[Dataset extract — start]

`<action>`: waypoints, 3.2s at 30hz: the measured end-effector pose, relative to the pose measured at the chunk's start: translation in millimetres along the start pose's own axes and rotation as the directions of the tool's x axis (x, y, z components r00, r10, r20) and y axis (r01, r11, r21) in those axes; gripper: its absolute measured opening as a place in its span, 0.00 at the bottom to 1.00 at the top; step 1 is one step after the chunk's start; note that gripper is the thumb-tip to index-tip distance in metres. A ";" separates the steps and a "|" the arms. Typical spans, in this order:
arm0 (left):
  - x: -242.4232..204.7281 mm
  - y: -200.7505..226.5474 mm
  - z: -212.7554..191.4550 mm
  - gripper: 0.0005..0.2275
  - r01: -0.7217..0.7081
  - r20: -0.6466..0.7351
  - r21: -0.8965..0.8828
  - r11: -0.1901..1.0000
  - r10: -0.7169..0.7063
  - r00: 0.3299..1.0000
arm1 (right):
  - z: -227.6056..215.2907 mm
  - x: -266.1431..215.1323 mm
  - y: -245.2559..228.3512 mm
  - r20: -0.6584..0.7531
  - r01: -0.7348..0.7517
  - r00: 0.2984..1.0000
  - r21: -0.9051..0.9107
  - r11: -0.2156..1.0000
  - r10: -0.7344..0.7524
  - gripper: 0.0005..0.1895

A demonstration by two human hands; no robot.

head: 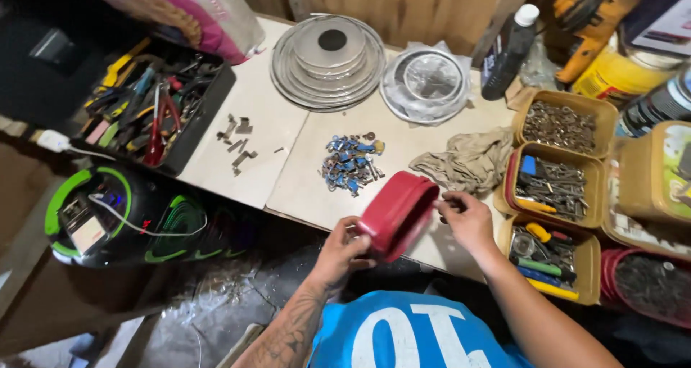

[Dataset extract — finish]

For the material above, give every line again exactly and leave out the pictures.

[Problem solution]
`<action>`: waypoints, 3.2s at 30hz: the measured end-effector pose, relative to the pose measured at the chunk's start: translation in millimetres along the start pose's own axes and rotation as the directions of the tool's x axis (x, y, z components r00, r10, r20) and y axis (r01, r11, r21) in those axes; gripper: its absolute measured opening as a place in its span, 0.00 at the bottom to 1.00 at the top; step 1 is one step after the chunk's start; note that gripper is the thumb-tip to index-tip distance in metres. A ";" separates the steps and a "|" the arms. Typical spans, in this order:
arm0 (left):
  - x: -242.4232..204.7281 mm
  - y: -200.7505..226.5474 mm
  - z: -212.7554..191.4550 mm
  - gripper: 0.0005..0.2275
  - r01: -0.7217..0.7081
  - r20: -0.6466..0.7351
  - r21: -0.8965..0.8828
  - r11: -0.1901..1.0000
  - r10: -0.7169..0.7063
  - r00: 0.3299..1.0000
arm1 (right):
  - z: -227.6056..215.2907 mm
  - x: -266.1431..215.1323 mm
  - y: -245.2559..228.3512 mm
  - r20: -0.6584..0.7531
  - r01: -0.7348..0.7517
  - r00: 0.2984..1.0000
  - r21: -0.9051..0.9107
  - r11: -0.2156..1.0000
  - r10: -0.7344..0.7524
  - gripper: 0.0005..0.1895

A demonstration by two human hands; no robot.

head: 

Work on this exercise is finished, so nothing remains.